Yao-Shan Fan, MD, PhD, is a Professor of Pathology, Clinical Educator, and Director of Cytogenetics & Molecular Laboratory at University of Miami Miller School of Medicine. He graduated from Suzhou Medical College and received his PhD from Harbin Medical University. He completed 4 years of postdoctoral fellowship in Roswell Park Cancer Institute, New York, in the areas of cancer genetics and human molecular genetics, and then 2-year training in clinical cytogenetics at University of Alberta and one year additional training in clinical molecular genetics as McMaster University, Canada.
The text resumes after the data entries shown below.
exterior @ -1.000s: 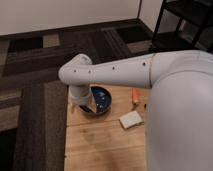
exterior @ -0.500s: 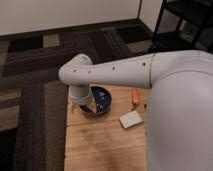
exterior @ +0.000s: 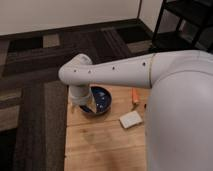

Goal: Place the ceramic cup in the ceramic bowl

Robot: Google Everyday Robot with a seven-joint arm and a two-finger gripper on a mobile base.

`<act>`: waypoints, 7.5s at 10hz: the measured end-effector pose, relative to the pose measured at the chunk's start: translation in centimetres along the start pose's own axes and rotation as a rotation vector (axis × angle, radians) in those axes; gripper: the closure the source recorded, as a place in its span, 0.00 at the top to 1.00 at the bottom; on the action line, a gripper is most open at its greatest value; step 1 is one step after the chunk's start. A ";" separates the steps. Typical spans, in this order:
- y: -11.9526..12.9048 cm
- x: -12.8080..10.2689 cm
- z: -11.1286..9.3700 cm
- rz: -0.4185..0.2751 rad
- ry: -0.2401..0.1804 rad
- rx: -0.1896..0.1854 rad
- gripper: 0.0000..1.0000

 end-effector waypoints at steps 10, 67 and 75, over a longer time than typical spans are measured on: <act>0.0 0.0 0.0 0.000 0.000 0.000 0.65; -32.9 0.5 -8.2 0.424 -0.047 0.074 0.65; -41.9 6.3 -5.1 0.586 -0.050 0.055 0.65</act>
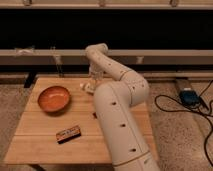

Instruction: Place the bottle in the ceramic bowl

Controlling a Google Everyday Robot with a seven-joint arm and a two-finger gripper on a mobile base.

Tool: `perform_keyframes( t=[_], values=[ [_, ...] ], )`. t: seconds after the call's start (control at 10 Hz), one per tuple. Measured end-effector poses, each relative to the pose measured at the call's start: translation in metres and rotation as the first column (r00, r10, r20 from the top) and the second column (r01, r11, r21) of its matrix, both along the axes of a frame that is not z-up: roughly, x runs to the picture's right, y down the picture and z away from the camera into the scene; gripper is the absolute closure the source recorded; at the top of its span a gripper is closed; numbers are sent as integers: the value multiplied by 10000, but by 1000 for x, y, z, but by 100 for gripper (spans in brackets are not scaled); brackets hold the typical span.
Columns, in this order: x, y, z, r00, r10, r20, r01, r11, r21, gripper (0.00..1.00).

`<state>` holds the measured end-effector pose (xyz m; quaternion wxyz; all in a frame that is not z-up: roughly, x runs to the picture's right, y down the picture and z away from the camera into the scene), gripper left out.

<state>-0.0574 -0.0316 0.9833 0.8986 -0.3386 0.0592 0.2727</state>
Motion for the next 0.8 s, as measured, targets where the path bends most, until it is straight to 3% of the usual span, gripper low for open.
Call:
perform_keyframes(
  t=[0.4, 0.8],
  values=[
    [-2, -6, 2, 9998, 38, -190, -32, 9995, 304, 35],
    [-6, 8, 11, 9975, 288, -644, -285, 9996, 64, 35]
  ],
)
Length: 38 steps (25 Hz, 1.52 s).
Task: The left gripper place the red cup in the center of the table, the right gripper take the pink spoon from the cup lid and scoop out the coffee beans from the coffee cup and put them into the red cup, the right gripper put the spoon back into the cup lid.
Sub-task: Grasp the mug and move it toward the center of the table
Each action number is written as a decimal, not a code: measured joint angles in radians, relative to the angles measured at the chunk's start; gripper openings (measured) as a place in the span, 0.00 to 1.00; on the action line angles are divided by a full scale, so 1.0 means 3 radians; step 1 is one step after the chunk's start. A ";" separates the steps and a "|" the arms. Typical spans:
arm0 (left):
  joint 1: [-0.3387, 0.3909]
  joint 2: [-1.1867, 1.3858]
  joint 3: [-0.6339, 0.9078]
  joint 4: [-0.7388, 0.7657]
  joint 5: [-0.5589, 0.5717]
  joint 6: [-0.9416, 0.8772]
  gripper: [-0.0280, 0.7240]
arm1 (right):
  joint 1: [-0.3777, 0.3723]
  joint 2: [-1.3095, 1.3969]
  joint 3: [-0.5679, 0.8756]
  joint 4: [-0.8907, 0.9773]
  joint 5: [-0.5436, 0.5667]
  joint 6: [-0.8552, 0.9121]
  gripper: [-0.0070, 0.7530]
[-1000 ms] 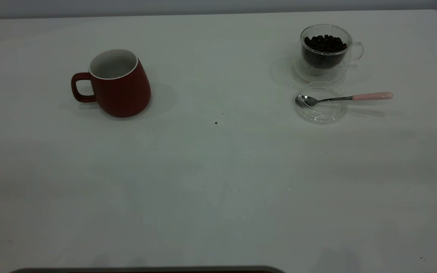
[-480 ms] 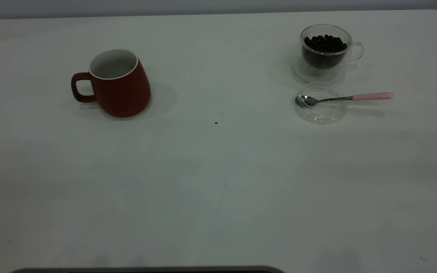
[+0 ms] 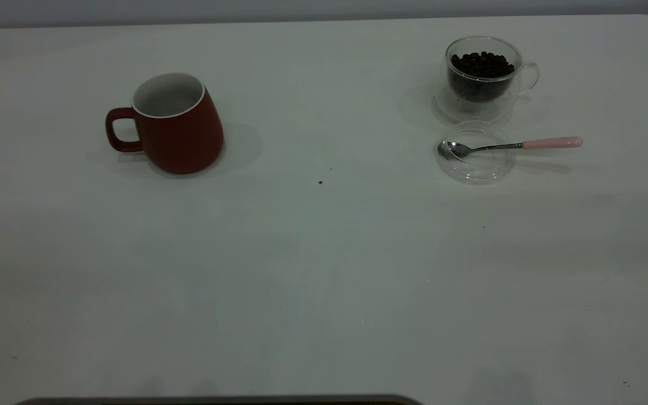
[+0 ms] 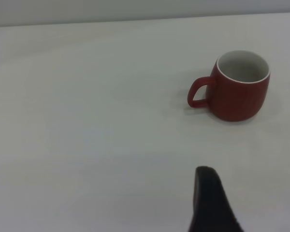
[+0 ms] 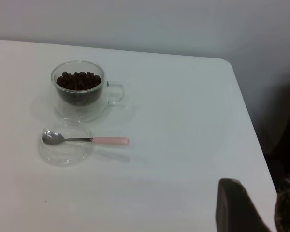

As a certified clinical cytogeneticist by Canadian College of Medical Geneticists (CCMG) and American Board of Medical Genetics (ABMG), he worked as a lab director, Assistant and Associate Professor at the University of Western Ontario, and the Chair of the Genetics Committee, Laboratory Proficiency Testing Program in Canada as well as a member of the CCMG Cytogenetics Committee. As one of the pioneers of FISH technology, he authored the book, “Molecular Cytogenetics: Protocols and Applications” and contributed to “Encyclopedia of Medical Genomics and Proteomics” as an Editorial Advisory. He was recognized by WHO’S WHO in 2003 for his exemplary achievement and awarded as one of The Best Doctors in America 2011-2012. His current research and services focuses on cytogenomic studies of developmental disorders and molecular diagnosis of human cancers.

Research Interest

Providing timely and accurate laboratory tests and precise interpretation of the results is my mandate. Current laboratory testing: Cytogenetic studies and fluorescence in situ hybridizaton (FISH) for daignosis and treatment of hematological malignancies. Molecular studies on biomarkers such as HER2, EGFR, KRAS and BRAF for targeted cancer therapies. Prenatal and postnatal diagnosis of developmental disorders including autism stectrum disorders caused by pathogenic genomic variations, using comparative genomic hybridization (CGH) and signal nucleotide polymorphim (SNP)arrays.